Opinión
VP de Tecnología de Globant
En el 2024, The Wall Street Journal predijo: “Olvida tus contraseñas: el cuerpo es la próxima clave de seguridad”. Días antes se había producido la filtración más grande de la historia: fueron develados 26,000 millones de registros de diferentes sistemas en todo el mundo.
El auge de los ciberdelitos avanza junto con la digitalización. Desde la pandemia, el Foro Económico Mundial lo ubica entre las cinco mayores amenazas económicas globales. En disputa está la identificación de la identidad, esencial para construir confianza en el mundo digital. La inteligencia artificial (IA) procesa grandes volúmenes de datos para ofrecer soluciones de identidad seguras.
Para el 2028, el mercado de identidad digital crecerá un 16,24% anual, alcanzando 70,82 millones de dólares, según Brandessence Market Research. Además, la ONU y el Banco Mundial buscan garantizar una identidad legal para todos en el 2030, facilitando el acceso a servicios esenciales.
En controles fronterizos, Finlandia prueba pasaportes electrónicos biométricos, y la Unión Europea proyecta que el 80% de sus ciudadanos los use para el 2030. Aerolíneas como Vueling implementaron check-ins biométricos con selfies, mientras que NEC desarrolló un sistema que autentica hasta 100 rostros por minuto, agilizando procesos en aeropuertos.
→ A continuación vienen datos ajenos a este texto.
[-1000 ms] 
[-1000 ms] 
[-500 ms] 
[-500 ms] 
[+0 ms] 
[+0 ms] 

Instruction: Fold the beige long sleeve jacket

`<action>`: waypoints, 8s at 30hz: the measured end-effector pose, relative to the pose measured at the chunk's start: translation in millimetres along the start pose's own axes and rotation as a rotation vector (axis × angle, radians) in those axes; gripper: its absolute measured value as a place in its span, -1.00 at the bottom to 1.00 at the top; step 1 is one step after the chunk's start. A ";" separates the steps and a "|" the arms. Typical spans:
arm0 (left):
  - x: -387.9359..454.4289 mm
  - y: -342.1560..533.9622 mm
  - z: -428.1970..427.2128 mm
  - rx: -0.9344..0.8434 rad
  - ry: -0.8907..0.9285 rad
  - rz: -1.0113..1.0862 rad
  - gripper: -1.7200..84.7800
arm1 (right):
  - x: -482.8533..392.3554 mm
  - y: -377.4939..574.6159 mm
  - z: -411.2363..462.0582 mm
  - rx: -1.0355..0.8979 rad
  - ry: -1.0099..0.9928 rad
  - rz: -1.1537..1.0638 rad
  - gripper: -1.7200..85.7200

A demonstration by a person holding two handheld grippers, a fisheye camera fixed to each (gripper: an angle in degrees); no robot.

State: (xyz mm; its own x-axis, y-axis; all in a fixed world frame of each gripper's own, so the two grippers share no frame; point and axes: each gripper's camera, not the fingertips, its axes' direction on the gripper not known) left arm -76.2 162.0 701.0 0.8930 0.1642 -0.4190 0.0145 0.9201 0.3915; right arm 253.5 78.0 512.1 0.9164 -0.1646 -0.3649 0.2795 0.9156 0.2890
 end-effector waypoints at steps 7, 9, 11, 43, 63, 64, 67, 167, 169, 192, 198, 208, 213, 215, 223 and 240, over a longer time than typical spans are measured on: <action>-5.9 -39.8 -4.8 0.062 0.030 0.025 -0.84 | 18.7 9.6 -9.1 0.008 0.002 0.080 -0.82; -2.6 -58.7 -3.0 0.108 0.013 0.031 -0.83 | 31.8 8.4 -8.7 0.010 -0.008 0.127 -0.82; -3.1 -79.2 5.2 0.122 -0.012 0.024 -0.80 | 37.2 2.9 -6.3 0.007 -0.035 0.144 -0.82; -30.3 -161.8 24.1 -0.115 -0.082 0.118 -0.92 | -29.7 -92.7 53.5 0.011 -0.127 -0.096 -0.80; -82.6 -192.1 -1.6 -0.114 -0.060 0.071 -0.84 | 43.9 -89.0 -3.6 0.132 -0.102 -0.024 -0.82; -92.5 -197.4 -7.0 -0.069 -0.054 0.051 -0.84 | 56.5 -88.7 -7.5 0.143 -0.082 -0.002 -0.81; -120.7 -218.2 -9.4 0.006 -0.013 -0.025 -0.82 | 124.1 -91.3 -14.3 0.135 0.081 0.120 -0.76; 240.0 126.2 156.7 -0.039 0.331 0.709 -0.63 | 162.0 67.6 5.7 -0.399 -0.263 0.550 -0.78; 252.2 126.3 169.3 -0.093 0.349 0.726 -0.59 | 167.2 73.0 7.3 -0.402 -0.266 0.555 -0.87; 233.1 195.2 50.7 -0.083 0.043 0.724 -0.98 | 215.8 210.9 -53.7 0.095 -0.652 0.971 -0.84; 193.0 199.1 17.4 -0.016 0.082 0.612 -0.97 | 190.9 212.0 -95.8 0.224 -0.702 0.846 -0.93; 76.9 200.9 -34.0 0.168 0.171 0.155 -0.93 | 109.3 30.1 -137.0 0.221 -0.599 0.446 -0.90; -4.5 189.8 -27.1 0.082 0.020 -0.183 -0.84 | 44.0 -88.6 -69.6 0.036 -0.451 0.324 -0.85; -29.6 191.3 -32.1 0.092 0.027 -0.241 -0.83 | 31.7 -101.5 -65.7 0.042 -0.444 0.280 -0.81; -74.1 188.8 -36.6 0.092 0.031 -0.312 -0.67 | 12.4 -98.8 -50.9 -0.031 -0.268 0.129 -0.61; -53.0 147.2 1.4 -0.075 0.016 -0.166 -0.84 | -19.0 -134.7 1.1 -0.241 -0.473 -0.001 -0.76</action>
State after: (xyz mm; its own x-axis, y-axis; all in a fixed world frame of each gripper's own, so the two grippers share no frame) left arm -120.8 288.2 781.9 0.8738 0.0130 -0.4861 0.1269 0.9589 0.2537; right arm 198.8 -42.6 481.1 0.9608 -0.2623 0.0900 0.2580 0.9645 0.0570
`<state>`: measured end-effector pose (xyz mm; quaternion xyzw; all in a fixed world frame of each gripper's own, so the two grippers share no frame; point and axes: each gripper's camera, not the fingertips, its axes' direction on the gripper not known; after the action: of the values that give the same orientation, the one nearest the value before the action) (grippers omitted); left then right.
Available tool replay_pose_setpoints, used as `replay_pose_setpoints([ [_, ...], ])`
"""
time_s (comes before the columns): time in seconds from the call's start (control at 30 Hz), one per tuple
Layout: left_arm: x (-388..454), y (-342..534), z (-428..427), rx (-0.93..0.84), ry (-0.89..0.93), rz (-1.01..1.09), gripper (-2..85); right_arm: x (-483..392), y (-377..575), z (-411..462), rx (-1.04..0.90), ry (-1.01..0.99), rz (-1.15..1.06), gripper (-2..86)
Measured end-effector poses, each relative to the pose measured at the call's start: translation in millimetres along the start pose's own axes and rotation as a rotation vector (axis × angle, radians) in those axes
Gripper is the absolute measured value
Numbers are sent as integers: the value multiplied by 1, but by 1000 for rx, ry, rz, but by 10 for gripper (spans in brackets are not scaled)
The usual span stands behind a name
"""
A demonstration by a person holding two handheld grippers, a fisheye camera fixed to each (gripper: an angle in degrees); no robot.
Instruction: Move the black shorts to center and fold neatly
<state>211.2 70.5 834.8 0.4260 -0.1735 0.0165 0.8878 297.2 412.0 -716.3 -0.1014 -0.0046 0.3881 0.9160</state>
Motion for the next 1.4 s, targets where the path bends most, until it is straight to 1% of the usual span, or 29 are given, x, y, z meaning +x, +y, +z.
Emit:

Ya es común abordar vuelos usando solo la imagen facial.
La biometría también transforma la vida diaria: desde acceder a oficinas o bancos hasta ingresar en edificios. En entretenimiento, Globant lideró la digitalización del Intuit Dome, estadio de los LA Clippers, donde el reconocimiento facial permite entradas, compras y experiencias personalizadas. Taylor Swift usó tecnología similar para identificar acosadores en un concierto.
Ante este novedoso progreso se deben tener en cuenta dos consideraciones muy importantes. Primero, los sesgos: en algunos casos, el reconocimiento facial falla al identificar a minorías étnicas. En segundo lugar, la privacidad. La seguridad no es motivo para que los Estados se inmiscuyan en vidas personales. En la reciente ley de la inteligencia artificial, la Unión Europea limitó la identificación biométrica en espacios públicos únicamente con una autorización judicial.
El enfoque humano es clave para que la IA beneficie a las personas. Este progreso promete una identidad digital verificada que impulsa la seguridad, evita fraudes y mejora experiencias cotidianas. Así como lo fueron las huellas dactilares, hoy los datos biométricos garantizan mayor seguridad y comodidad global.